══ Data supplied

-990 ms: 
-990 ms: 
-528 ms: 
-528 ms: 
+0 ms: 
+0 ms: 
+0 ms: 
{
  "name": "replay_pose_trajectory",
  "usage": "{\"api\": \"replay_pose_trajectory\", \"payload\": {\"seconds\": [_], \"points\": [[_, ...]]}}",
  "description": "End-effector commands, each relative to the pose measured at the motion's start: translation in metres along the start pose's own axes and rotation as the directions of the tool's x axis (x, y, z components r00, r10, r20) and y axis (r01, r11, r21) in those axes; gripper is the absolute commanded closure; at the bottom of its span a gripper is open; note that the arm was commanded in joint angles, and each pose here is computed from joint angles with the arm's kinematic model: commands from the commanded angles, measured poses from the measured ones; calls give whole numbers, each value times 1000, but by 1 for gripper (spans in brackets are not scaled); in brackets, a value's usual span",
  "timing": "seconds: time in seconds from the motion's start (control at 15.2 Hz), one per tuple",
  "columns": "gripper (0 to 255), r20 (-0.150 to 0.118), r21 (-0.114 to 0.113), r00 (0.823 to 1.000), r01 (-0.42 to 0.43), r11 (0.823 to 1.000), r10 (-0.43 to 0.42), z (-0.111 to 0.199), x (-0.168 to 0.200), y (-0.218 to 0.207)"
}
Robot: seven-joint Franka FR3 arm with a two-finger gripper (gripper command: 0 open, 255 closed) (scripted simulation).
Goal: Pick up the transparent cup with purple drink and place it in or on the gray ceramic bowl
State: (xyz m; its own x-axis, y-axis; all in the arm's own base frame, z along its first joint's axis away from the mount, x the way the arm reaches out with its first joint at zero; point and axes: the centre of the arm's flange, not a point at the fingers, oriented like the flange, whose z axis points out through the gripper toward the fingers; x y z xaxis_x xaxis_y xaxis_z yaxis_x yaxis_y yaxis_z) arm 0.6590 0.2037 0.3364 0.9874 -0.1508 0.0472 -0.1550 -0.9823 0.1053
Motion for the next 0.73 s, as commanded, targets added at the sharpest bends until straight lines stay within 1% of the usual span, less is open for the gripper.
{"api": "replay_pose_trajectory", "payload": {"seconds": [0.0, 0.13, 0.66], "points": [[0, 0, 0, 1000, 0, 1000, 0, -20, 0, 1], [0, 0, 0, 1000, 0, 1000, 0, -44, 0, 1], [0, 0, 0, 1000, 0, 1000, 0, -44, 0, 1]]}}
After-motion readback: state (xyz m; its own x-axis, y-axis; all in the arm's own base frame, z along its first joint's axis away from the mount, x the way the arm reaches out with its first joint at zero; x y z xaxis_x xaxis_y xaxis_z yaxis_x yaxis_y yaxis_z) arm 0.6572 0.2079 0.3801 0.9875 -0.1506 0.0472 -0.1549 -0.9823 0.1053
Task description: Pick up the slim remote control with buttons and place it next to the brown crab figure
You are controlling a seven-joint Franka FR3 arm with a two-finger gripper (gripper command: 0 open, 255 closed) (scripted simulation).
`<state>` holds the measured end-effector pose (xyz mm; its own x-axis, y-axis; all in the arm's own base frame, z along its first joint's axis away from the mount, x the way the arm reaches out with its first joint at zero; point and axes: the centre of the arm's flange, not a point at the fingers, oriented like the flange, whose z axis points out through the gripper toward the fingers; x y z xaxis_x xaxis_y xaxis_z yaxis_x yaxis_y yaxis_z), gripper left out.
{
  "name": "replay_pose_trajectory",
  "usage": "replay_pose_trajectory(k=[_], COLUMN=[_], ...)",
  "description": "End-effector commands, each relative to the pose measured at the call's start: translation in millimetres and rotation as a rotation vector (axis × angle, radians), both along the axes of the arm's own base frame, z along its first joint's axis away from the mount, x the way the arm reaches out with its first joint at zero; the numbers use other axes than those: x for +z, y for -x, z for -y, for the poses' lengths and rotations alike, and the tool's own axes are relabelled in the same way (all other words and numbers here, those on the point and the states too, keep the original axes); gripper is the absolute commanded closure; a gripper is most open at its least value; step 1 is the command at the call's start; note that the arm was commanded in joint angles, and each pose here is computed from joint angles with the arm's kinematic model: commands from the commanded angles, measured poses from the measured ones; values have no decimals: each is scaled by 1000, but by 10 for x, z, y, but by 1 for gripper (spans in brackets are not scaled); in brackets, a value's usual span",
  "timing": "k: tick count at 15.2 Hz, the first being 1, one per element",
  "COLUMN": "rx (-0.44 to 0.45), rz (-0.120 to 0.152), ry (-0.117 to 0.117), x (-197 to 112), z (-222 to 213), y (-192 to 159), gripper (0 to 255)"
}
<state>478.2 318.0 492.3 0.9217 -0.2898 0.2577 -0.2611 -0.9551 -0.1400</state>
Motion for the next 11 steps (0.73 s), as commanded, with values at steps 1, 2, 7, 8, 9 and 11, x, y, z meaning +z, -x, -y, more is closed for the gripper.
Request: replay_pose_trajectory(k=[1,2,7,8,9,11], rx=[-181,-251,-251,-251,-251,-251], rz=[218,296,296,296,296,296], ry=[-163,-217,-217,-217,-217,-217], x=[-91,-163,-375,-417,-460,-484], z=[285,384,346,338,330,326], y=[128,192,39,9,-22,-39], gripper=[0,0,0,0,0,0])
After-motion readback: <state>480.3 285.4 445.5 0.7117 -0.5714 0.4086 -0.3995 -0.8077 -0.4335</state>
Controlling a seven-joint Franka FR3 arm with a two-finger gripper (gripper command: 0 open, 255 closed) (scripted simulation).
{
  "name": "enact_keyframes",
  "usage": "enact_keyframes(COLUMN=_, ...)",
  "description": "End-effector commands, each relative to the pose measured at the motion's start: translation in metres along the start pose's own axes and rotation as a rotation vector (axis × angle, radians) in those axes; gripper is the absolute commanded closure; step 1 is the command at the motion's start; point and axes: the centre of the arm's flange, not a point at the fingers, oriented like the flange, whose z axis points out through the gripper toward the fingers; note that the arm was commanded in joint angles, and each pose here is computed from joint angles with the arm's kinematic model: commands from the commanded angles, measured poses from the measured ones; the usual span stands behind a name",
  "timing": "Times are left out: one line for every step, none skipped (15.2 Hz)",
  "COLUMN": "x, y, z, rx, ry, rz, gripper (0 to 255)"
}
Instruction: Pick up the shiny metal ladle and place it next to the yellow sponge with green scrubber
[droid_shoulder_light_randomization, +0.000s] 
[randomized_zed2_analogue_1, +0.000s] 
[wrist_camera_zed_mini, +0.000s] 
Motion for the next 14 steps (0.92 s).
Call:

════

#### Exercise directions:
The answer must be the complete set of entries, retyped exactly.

#### Response to the task:
-990 ms: 
-990 ms: 
-528 ms: 
-528 ms: 
+0 ms: 
+0 ms: 
+0 ms: 
{
  "name": "replay_pose_trajectory",
  "usage": "{\"api\": \"replay_pose_trajectory\", \"payload\": {\"seconds\": [_], \"points\": [[_, ...]]}}",
  "description": "End-effector commands, each relative to the pose measured at the motion's start: translation in metres along the start pose's own axes and rotation as the directions of the tool's x axis (x, y, z components r00, r10, r20) and y axis (r01, r11, r21) in those axes; gripper is the absolute commanded closure; at the bottom of its span a gripper is open; note that the arm was commanded in joint angles, and each pose here is computed from joint angles with the arm's kinematic model: commands from the commanded angles, measured poses from the measured ones; calls give whole numbers, each value times 1000, but by 1 for gripper (spans in brackets are not scaled); in brackets, a value's usual span",
  "timing": "seconds: time in seconds from the motion's start (control at 15.2 Hz), one per tuple",
  "columns": "gripper (0 to 255), r20 (-0.150 to 0.118), r21 (-0.114 to 0.113), r00 (0.823 to 1.000), r01 (-0.42 to 0.43), r11 (0.823 to 1.000), r10 (-0.43 to 0.42), z (-0.111 to 0.199), x (-0.168 to 0.200), y (-0.218 to 0.207)"
}
Robot: seven-joint Franka FR3 arm with a two-finger gripper (gripper command: 0 open, 255 closed) (scripted simulation).
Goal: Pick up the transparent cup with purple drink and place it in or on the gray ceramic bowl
State: (xyz m; its own x-axis, y-axis; all in the arm's own base frame, z along its first joint's axis away from the mount, x the way the arm reaches out with its first joint at zero; point and axes: the centre of the arm's flange, not a point at the fingers, oriented like the flange, whose z axis points out through the gripper toward the fingers; x y z xaxis_x xaxis_y xaxis_z yaxis_x yaxis_y yaxis_z) arm 0.6590 0.2037 0.3364 0.9874 -0.1508 0.0472 -0.1550 -0.9823 0.1053
Motion for the next 0.73 s, as commanded, targets added at the sharpest bends until straight lines stay within 1% of the usual span, less is open for the gripper.
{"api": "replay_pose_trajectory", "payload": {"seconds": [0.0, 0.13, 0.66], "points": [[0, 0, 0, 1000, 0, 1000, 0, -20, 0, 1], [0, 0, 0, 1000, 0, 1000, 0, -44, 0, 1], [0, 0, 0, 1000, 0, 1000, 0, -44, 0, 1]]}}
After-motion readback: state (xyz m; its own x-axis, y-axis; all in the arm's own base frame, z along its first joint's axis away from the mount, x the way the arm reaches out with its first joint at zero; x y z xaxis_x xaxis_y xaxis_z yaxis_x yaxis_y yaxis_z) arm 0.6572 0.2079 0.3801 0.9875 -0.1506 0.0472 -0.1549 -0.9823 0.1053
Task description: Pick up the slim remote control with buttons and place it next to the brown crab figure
You are controlling a seven-joint Franka FR3 arm with a two-finger gripper (gripper command: 0 open, 255 closed) (scripted simulation).
`<state>` holds the measured end-effector pose (xyz mm; its own x-axis, y-axis; all in the arm's own base frame, z along its first joint's axis away from the mount, x the way the arm reaches out with its first joint at zero; point and axes: the centre of the arm's flange, not a point at the fingers, oriented like the flange, whose z axis points out through the gripper toward the fingers; x y z xaxis_x xaxis_y xaxis_z yaxis_x yaxis_y yaxis_z), gripper left out.
{
  "name": "replay_pose_trajectory",
  "usage": "replay_pose_trajectory(k=[_], COLUMN=[_], ...)",
  "description": "End-effector commands, each relative to the pose measured at the call's start: translation in millimetres and rotation as a rotation vector (axis × angle, radians), both along the axes of the arm's own base frame, z along its first joint's axis away from the mount, x the way the arm reaches out with its first joint at zero; the numbers use other axes than those: x for +z, y for -x, z for -y, for the poses' lengths and rotations alike, and the tool's own axes are relabelled in the same way (all other words and numbers here, those on the point and the states too, keep the original axes); gripper is the absolute commanded closure; a gripper is most open at its least value; step 1 is the command at the call's start; note that the arm was commanded in joint angles, and each pose here is computed from joint angles with the arm's kinematic model: commands from the commanded angles, measured poses from the measured ones; values have no decimals: each is scaled by 1000, but by 10 for x, z, y, but by 1 for gripper (spans in brackets are not scaled); in brackets, a value's usual span",
  "timing": "k: tick count at 15.2 Hz, the first being 1, one per element",
  "COLUMN": "rx (-0.44 to 0.45), rz (-0.120 to 0.152), ry (-0.117 to 0.117), x (-197 to 112), z (-222 to 213), y (-192 to 159), gripper (0 to 255)"
}
<state>478.2 318.0 492.3 0.9217 -0.2898 0.2577 -0.2611 -0.9551 -0.1400</state>
Motion for the next 11 steps (0.73 s), as commanded, with values at steps 1, 2, 7, 8, 9 and 11, x, y, z meaning +z, -x, -y, more is closed for the gripper.
Request: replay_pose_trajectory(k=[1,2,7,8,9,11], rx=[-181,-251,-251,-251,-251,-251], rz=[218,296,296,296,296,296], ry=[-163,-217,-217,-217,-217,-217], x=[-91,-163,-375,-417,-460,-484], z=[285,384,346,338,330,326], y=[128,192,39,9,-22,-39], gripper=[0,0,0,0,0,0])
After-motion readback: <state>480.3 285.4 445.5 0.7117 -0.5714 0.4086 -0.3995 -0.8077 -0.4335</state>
Controlling a seven-joint Franka FR3 arm with a two-finger gripper (gripper command: 0 open, 255 closed) (scripted simulation).
{
  "name": "enact_keyframes",
  "usage": "enact_keyframes(COLUMN=_, ...)",
  "description": "End-effector commands, each relative to the pose measured at the motion's start: translation in metres along the start pose's own axes and rotation as a rotation vector (axis × angle, radians) in those axes; gripper is the absolute commanded closure; step 1 is the command at the motion's start; point and axes: the centre of the arm's flange, not a point at the fingers, oriented like the flange, whose z axis points out through the gripper toward the fingers; note that the arm was commanded in joint angles, and each pose here is computed from joint angles with the arm's kinematic model: commands from the commanded angles, measured poses from the measured ones; the usual span stands behind a name",
  "timing": "Times are left out: one line for every step, none skipped (15.2 Hz)",
  "COLUMN": "x, y, z, rx, ry, rz, gripper (0 to 255)"
}
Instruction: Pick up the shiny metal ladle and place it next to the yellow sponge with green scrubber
[droid_shoulder_light_randomization, +0.000s] 
[randomized_zed2_analogue_1, +0.000s] 
[wrist_camera_zed_mini, +0.000s] 
Motion for the next 14 steps (0.92 s).
Call:

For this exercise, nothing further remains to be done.